A chief privacy officer’s salary will depend on many factors, including the job itself, the company, where the position is located and more. Below are a few numbers to give you an idea of salary ranges. (Please note that salaries are dynamic and are subject to change. The salaries here reflect the latest data at the time this blog post was written.)
- Average salary of $153,888 (Payscale)
- Range of $123,461 to $162,561 (Salary.com)
- National average of $128,979 per year (ZipRecruiter)
- Median annual pay of $103,590 for information security analysts (BLS)
- Chief privacy officers earned a median salary of $200,000 in 2021 (CMSWire)
Career Outlook for a Chief Privacy Officer
Even though chief privacy officer is a somewhat new position, it’s become an extremely important one. The U.S. Bureau of Labor Statistics doesn’t include chief privacy officer (yet), but it does contain information for a closely related position — information security analyst. The career outlook for this position is extremely favorable with employment expected to grow 33% from 2020 to 2030. About 16,300 information security analyst positions are expected to open every year within the decade.
As the BLS explains: “Banks and financial institutions, as well as other types of corporations, will need to increase their information security capabilities in the face of growing cybersecurity threats. In addition, as the healthcare industry expands its use of electronic medical records, ensuring patients’ privacy and protecting personal data are essential. More information security analysts are likely to be needed to create the safeguards that will protect personal information and satisfy patients’ concerns.”

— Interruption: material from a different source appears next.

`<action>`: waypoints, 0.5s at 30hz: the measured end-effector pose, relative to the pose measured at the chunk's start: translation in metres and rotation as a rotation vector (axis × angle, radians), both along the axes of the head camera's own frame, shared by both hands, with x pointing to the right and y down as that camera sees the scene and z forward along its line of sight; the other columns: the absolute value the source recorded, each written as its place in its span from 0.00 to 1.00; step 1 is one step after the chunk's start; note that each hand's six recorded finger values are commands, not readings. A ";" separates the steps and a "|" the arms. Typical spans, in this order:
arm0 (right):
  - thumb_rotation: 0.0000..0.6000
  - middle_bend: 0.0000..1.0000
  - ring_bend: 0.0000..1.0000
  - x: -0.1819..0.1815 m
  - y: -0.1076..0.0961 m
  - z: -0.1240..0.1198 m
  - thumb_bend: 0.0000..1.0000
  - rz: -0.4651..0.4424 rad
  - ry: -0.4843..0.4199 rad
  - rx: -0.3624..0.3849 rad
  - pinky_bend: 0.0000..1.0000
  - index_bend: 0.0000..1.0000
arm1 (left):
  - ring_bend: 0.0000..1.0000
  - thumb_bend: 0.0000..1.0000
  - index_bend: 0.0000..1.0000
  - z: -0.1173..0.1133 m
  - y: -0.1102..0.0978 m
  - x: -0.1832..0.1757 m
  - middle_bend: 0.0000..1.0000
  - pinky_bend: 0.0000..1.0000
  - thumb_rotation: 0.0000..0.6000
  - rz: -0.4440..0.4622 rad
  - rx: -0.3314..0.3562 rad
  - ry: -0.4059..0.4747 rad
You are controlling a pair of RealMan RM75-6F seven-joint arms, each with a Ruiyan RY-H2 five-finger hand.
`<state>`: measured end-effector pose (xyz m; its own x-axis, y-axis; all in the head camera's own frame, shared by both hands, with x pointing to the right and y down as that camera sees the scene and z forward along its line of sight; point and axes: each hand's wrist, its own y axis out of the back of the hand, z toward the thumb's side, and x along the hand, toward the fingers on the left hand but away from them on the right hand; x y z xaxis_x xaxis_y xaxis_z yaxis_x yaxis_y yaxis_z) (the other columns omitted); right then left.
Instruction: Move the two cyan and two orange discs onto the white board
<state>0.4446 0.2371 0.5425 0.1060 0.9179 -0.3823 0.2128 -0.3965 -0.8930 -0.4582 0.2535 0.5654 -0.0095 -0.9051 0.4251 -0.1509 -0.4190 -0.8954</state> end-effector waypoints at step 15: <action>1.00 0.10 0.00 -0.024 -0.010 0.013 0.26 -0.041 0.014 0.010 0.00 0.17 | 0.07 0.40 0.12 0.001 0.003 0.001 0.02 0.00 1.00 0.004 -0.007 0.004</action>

Companies Hiring Chief Privacy Officers
If you’re in the market for a high-level privacy gig, there are certainly plenty of opportunities. While finance, technology and health care are popular industries for these types of positions, openings for privacy-related jobs are also available in education, retail and entertainment. Here are some top companies recently hiring for privacy-related positions (for the most updated postings, check out LinkedIn and Indeed).
- UMass Memorial Health
- Stony Brook University
- General Motors
- NYC Health + Hospitals
- Nationwide Children’s Hospital
- Rutgers University
It’s important to note that a search for “chief privacy officer” will result in other job titles. Here are some common ones you’ll find:
- Chief Information Security Officer (CISO)
- Chief Compliance and Privacy Officer
- Chief Privacy Officer/Privacy Officer
- Chief HIPAA Privacy Officer
- Privacy Project Manager
- Chief Data Officer
- Privacy Program Director
What does a chief privacy officer do?
Simply put, a chief privacy officer oversees everything related to an organization’s privacy policies, including compliance with state and federal laws. This could mean overseeing a comprehensive privacy program, monitoring program compliance and investigating privacy-related incidents and breaches.
Does every business and organization need a chief privacy officer?
Not necessarily. Businesses and organizations that “focus on or collect data related to people in the European Union (EU)” are required by the GDPR to appoint an employee to oversee GDPR compliance — also known as a data protection officer. Any type of health care business or organization that “creates, stores, or emits ePHI” must have a designated privacy compliance officer, regardless of size, per HIPAA. In larger firms, this position is the chief privacy officer or a HIPAA privacy officer.
What is the typical educational background for a chief privacy officer?
For most privacy-related positions, you’ll need a minimum of a bachelor’s degree. But many companies require chief privacy officers to hold a graduate or law degree. Relevant degrees for a chief privacy officer career include those associated with cybersecurity, law, cyber law, computer science, computer engineering, software development and IT.
How much does a chief privacy officer make?
The number will depend, but the average range is anywhere from $123,000 to $162,000 — with some much higher.